#### REQUIREMENT:
Could you reproduce the lines below from the one with "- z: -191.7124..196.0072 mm" through the one with "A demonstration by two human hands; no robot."? Keep both ends and add nothing.

───── DATA BLOCK ─────

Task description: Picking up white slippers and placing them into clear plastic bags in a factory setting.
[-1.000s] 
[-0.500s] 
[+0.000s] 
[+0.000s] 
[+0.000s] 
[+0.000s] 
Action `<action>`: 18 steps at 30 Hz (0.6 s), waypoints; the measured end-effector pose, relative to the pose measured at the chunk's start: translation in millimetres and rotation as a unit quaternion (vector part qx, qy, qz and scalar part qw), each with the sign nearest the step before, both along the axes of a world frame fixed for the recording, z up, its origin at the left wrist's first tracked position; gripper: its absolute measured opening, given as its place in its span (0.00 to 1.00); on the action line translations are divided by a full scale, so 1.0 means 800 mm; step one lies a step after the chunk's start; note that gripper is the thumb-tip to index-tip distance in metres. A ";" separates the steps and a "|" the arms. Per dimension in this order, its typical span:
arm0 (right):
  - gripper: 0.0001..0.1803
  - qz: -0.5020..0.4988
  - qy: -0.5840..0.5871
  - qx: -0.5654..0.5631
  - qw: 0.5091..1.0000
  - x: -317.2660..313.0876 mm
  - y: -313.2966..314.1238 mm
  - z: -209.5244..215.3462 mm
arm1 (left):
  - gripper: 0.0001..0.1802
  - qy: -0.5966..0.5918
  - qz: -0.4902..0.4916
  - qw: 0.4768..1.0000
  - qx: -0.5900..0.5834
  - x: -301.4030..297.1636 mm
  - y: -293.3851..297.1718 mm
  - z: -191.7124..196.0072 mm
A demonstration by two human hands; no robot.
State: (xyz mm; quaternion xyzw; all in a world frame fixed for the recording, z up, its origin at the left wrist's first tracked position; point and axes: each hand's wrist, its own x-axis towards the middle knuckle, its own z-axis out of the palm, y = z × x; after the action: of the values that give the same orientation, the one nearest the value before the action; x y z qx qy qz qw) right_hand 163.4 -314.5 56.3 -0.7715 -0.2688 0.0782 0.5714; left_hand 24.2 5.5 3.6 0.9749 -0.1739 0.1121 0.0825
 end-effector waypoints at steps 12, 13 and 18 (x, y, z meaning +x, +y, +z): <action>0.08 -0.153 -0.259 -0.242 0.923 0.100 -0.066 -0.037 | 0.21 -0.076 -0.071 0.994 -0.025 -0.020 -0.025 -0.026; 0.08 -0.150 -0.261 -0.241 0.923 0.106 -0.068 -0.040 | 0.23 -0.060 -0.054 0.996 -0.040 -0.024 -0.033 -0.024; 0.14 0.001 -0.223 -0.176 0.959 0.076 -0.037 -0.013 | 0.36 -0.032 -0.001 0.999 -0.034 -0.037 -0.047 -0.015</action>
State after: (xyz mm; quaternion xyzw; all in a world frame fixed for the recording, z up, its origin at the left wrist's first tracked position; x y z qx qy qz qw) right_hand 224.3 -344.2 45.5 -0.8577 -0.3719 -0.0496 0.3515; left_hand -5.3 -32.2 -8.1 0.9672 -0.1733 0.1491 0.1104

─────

#### PROBLEM SOLUTION:
  - z: -191.7124..196.0072 mm
A demonstration by two human hands; no robot.

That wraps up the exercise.